The Other Side of the Coin
While Filer and the AAFP recognize the value DPC models have, especially when it comes to relieving physician burnout, she is focused on helping those physicians who have decided to stick with Medicare and Medicaid programs. “I really do not see an identity crisis. Quite the opposite,” she says. “Family medicine has been asking for some time to be recognized for the cognitive work that we do. We know that the work that we do has immense value that is currently under-recognized and dramatically undervalued. Worldwide and in the US, locations with a higher percentage of healthcare dollars spent on primary care have significantly better patient outcomes at a lower total spend. The reverse is not true for specialty care. Policymakers have finally come to recognize this. The shift to value-based care is aiming to strengthen primary care at last.”

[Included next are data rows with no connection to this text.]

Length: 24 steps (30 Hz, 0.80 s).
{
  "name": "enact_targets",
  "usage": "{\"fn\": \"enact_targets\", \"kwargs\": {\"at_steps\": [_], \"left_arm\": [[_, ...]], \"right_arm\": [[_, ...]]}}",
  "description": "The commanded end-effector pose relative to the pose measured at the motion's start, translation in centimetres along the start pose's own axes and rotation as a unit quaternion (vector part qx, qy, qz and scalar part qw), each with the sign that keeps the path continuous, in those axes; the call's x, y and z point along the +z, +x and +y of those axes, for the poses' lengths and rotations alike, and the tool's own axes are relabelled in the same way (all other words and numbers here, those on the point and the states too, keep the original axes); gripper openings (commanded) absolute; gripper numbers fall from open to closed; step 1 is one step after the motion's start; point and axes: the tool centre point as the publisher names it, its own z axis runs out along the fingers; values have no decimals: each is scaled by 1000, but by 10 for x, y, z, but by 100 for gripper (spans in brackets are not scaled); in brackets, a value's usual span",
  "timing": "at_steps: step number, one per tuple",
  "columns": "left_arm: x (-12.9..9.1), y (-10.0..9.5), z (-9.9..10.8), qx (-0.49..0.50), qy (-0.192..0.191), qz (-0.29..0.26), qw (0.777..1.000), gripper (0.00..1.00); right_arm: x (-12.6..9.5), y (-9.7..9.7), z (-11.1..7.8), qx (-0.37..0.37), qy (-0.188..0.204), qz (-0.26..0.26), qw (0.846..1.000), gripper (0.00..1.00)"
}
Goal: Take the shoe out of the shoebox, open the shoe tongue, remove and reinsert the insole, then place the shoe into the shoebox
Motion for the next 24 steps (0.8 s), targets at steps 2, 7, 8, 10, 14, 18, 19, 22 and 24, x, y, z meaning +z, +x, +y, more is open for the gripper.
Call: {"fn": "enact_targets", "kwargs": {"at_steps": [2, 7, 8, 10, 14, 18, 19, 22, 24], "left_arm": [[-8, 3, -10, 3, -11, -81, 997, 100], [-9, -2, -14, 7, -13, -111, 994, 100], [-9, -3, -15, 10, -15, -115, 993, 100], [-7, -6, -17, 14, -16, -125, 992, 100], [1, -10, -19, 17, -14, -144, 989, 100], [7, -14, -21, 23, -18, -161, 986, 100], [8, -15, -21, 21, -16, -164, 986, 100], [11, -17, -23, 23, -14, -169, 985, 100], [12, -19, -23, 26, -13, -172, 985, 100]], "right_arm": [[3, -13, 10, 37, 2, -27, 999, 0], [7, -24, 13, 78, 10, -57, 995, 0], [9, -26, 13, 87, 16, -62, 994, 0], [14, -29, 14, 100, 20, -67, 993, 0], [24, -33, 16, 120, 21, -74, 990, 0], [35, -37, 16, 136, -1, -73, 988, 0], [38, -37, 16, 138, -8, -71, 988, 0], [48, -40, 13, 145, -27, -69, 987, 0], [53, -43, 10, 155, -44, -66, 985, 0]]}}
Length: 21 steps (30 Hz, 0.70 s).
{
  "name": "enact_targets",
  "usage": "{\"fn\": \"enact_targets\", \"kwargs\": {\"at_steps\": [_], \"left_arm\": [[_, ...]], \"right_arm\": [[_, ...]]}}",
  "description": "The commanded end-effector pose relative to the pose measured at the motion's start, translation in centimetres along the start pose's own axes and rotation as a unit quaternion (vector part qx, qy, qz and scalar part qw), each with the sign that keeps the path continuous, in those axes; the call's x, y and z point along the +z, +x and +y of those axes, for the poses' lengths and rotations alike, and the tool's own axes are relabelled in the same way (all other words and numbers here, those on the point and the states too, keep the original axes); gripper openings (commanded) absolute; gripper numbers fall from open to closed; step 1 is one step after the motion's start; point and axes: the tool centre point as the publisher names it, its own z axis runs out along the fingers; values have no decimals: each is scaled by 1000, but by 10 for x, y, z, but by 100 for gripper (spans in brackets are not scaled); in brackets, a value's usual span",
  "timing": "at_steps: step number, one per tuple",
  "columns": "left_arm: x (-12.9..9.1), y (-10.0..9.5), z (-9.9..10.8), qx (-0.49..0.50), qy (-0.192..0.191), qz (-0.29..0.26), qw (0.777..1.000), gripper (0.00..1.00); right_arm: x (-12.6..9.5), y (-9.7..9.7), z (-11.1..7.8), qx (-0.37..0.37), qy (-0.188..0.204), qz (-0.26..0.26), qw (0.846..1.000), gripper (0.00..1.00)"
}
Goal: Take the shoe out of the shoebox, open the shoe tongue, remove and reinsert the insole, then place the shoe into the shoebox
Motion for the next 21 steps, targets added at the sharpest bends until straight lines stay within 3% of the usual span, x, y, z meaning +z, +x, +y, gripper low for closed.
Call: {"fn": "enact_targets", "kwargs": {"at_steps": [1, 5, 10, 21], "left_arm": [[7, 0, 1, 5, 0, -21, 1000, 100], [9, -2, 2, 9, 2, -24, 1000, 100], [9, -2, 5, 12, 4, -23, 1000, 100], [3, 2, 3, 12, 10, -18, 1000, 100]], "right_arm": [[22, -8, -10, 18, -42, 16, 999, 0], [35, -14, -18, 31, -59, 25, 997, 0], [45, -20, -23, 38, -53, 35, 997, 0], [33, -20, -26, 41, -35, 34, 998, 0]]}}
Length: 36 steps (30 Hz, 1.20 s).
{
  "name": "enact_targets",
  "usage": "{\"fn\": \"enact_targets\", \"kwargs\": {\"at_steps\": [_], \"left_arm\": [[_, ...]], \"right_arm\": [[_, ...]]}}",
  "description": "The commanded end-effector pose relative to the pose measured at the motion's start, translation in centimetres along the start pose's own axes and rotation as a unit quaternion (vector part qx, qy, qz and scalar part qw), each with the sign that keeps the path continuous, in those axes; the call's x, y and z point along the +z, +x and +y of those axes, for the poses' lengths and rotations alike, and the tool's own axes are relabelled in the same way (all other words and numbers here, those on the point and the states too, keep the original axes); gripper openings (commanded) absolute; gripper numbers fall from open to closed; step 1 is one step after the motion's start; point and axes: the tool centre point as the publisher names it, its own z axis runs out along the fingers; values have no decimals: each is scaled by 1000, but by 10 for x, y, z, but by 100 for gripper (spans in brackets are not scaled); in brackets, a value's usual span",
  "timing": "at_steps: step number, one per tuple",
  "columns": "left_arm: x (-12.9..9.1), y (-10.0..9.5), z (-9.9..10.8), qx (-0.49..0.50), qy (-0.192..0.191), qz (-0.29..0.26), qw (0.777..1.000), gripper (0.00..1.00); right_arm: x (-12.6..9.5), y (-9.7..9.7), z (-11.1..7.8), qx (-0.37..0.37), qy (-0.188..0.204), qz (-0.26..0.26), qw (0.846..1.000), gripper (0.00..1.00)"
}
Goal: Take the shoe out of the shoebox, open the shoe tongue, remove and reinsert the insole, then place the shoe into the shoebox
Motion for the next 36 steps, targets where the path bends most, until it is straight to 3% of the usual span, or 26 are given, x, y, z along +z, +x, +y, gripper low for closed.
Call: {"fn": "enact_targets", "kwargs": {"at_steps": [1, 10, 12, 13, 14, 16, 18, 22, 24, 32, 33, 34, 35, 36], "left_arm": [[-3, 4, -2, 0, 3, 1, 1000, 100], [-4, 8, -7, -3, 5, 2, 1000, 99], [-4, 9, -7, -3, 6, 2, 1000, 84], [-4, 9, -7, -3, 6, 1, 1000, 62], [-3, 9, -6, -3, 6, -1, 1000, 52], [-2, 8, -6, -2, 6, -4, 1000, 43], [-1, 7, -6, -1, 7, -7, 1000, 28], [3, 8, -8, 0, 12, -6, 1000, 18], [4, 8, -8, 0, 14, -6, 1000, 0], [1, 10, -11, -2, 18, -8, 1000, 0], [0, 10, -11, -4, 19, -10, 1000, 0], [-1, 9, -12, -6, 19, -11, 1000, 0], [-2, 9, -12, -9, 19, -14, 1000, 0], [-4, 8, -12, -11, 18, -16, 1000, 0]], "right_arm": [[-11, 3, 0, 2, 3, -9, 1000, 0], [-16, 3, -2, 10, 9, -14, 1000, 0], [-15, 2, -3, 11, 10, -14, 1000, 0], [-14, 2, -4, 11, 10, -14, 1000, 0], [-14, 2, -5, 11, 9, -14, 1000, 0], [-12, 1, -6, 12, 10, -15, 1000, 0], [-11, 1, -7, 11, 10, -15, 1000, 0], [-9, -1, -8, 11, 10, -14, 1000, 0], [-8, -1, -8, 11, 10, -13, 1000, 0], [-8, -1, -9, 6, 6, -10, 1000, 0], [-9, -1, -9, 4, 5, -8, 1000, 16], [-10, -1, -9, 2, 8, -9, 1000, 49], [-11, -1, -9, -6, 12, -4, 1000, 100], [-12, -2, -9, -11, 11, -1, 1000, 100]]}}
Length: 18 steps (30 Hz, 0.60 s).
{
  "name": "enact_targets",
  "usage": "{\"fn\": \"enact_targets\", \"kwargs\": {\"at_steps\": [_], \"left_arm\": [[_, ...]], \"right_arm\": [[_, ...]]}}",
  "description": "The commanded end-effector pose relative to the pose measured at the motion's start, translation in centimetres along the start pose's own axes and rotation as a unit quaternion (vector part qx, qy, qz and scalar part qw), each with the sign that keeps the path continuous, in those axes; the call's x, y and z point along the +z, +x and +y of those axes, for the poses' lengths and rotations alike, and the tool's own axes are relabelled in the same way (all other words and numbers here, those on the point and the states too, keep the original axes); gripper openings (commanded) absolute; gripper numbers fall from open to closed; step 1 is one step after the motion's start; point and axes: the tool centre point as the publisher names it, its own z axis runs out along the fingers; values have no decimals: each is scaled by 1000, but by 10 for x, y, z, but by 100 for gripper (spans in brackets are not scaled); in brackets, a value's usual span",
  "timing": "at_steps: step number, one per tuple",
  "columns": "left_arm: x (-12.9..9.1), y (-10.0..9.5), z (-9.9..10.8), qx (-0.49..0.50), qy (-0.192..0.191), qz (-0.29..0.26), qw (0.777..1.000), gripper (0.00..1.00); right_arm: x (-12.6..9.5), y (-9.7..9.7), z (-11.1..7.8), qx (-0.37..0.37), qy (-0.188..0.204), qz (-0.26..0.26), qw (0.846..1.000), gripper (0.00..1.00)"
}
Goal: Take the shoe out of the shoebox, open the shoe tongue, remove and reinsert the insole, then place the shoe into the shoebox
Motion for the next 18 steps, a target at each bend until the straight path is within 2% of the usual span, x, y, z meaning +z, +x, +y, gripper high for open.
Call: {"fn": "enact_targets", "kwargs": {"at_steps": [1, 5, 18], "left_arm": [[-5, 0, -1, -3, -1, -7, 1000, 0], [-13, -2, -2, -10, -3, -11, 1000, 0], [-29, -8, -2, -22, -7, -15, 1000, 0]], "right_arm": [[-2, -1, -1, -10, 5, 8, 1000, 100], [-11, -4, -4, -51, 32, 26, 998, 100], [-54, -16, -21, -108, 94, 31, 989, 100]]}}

“For the first time in my 25-plus year career,” Filer adds, “I think we have a shot at getting US healthcare where it needs to be – meeting the Triple Aim of lower healthcare costs, improved population health outcomes, and better patient experiences. Stronger primary care is the only proven path. We are working to invert the current pyramid of healthcare spend. Many PCPs are caught in the midst of this immense, chaotic change, but understand that the previous system was unsustainable. It will be critical to give family physicians new resources very quickly. They need time with patients, staff to delegate tasks to and to support patient needs, and better EHRs.”
The Effect of MACRA
Filer believes MACRA to be a step in the right direction, albeit one that will require additional resources (a notion seemingly at odds with the love Aviles and Forbush have for the DPC model, which requires fewer resources). “We are launching a large campaign for members called MACRA Ready to get their questions answered and to position them for success in the new value-based payment models,” she says. “Interestingly, one member survey suggests that 40 percent are already doing some value-based contracting.”
Filer doesn’t shy away from the fact that physicians who move to value-based contracting are appropriately cynical about new government programs like MACRA and the Comprehensive Primary Care Plus program. Given their cynicism and Halamka’s gloomy analysis of attempts to replace Meaningful Use, one has to ask if physicians aren’t simply trading one hamster wheel for another.
“Meaningful Use in its old iteration was destructive to morale, patient-physician face-to-face time, and trust that government could get it right,” Filer says. “Under MACRA, it is my understanding that MU will be retained as the name, but that many programs will be streamlined into one set of requirements. Done correctly, the new MU should use the Core Collaborative Measures that CMS, AAFP, AHIP, and others worked diligently to define for primary care. This is a much shorter set of measures. They are focused on patient care and evidence-based. They can be culled from the EHR and, over the next couple of years, can be adopted by most if not all payers in the US, thereby letting everyone compare apples to apples. These streamlined measures should help family physicians feel more like physicians who care for people rather than box-checkers.”
Optimism Despite Shifting Identity
No matter the label physicians give themselves, Filer believes joy can be put back into the practice of primary care and family medicine. “It is my belief that eliminating administrivia, substantially improving payment, getting them off the hamster wheel of volume, and giving them more time and resources to spend on patient needs can make family medicine the first choice of at least 40 percent of students, which is what the US requires for a patient-centered, efficient healthcare system.”
“I think the future of primary care/family medicine is incredibly bright,” she adds, “but fundamental US system changes and graduate medical education reform are critical. Frankly, this country can no longer afford to do business as usual. We are long overdue for this shakeup.”